Remembering Bob Lee’s passing was a stark reminder of how fast things move. Last year he was still at Square, pushing the boundaries of cloud native tech; now his absence is felt deeply in the community. It’s humbling and reminds me that even with all this technology, we’re still dealing with very human issues.

One project I’ve been working on lately involves integrating StableLM into our internal tools.

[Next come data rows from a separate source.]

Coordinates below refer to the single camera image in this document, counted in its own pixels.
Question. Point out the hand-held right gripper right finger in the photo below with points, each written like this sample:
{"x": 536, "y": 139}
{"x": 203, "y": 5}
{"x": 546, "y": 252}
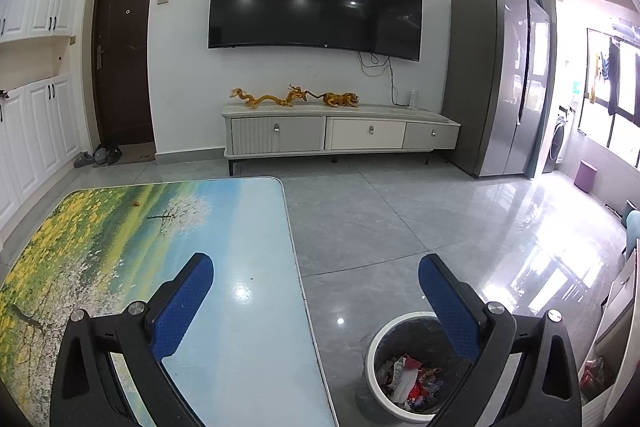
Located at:
{"x": 447, "y": 302}

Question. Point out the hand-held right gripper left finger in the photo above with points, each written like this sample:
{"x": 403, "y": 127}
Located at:
{"x": 182, "y": 302}

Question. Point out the white round waste bin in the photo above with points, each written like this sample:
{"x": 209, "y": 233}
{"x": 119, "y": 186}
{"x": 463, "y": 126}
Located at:
{"x": 395, "y": 334}

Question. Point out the pile of crumpled wrappers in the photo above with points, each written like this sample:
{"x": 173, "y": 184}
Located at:
{"x": 400, "y": 382}

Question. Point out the brown door mat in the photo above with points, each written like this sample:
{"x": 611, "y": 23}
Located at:
{"x": 140, "y": 153}

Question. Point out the dark shoes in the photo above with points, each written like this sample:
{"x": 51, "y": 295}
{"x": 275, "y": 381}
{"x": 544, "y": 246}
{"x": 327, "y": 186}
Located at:
{"x": 107, "y": 155}

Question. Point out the grey slipper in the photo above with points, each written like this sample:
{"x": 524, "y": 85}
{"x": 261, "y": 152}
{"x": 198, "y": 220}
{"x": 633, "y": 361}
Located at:
{"x": 84, "y": 160}

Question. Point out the purple stool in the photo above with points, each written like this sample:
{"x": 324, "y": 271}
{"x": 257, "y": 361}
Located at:
{"x": 585, "y": 177}

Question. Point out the grey washing machine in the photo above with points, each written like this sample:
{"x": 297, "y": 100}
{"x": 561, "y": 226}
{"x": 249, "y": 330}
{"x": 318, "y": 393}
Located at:
{"x": 557, "y": 142}

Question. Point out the teal seat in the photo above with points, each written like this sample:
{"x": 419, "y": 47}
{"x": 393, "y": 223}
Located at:
{"x": 634, "y": 227}

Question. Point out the white power strip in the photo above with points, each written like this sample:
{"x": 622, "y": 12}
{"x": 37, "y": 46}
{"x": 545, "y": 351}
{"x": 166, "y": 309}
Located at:
{"x": 413, "y": 99}

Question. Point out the grey white television cabinet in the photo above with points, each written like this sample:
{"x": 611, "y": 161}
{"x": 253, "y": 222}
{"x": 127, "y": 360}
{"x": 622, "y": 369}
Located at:
{"x": 300, "y": 132}

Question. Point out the gold dragon figurine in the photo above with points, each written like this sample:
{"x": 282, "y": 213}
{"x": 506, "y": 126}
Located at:
{"x": 272, "y": 99}

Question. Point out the white base cabinets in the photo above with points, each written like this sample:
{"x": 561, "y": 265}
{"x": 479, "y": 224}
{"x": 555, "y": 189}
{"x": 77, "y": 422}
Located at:
{"x": 40, "y": 132}

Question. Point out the gold tiger figurine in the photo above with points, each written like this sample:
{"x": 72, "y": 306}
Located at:
{"x": 342, "y": 99}

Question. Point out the grey refrigerator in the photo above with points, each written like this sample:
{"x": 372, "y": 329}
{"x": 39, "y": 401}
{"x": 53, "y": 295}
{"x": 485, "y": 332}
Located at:
{"x": 490, "y": 77}

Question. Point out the dark brown door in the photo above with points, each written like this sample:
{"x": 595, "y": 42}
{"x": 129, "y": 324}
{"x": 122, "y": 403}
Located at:
{"x": 125, "y": 57}

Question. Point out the hanging clothes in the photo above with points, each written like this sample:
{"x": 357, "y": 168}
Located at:
{"x": 611, "y": 77}

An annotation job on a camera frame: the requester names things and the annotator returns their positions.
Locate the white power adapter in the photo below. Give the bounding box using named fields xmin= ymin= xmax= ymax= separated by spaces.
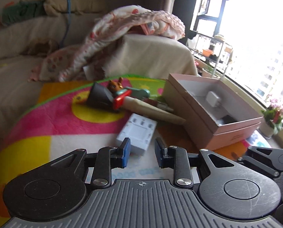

The challenge isn’t just about spinning up instances and feeding it data but also managing the costs and ensuring reliability. We’re using K8s and GCP to run these models, which has its own set of gotchas. For instance, we had a pretty nasty bug where some requests were timing out due to network latency issues between our microservices and the LLM container. Once I finally tracked it down, it turned out that the network policy was configured improperly, causing packets to get dropped before reaching the right service.

On the flip side, platform engineering is becoming increasingly mainstream. I’ve been in several debates about whether we should standardize on a particular cloud provider for our various services. The argument for staying with GCP because of its strong support for Kubernetes and ML ops tools versus the allure of AWS’s sheer scale and flexibility has been quite heated. In the end, pragmatism won out—GCP’s tooling is more integrated and easier to manage, at least for now.

Speaking of management, I had a long chat with our DevOps team about developer experience. We’ve been focusing heavily on making sure that setting up and running these models is as simple as possible. One idea we’re exploring is creating a serverless function layer using Cloud Functions to abstract away the complexity of provisioning and managing resources. It’s early days, but if it works, it could save us from a lot of manual labor.

FinOps continues to be a topic of intense conversation within the company. With cloud costs skyrocketing, we’re constantly looking for ways to optimize our usage. DORA metrics are being widely adopted here as well, and they’re driving home how critical it is to keep an eye on delivery lead times and failure rates. We’ve seen some impressive gains in deployment speed, but there’s still a lot of room for improvement.

One of the things that struck me was reading about Space Elevator projects. It’s crazy to think about what might be possible if we can just get past this initial hurdle. The tech isn’t even the hard part; it’s the logistics and politics. I couldn’t help but chuckle at the Semaphore full-body keyboard, a concept so far ahead of its time that I’m not sure when—or if—it will ever catch on.

As for myself, I’m trying to find balance between all these moving parts. It’s been a good reminder that no matter how much tech changes, there’s always some fundamental human work to be done—debugging, arguing, and learning. We’ll see what April brings next, but so far it’s been a wild ride.

This post aims to capture the essence of my experiences in managing platforms with an increasing amount of AI/LLM infrastructure while reflecting on broader tech trends and industry events that shaped the month.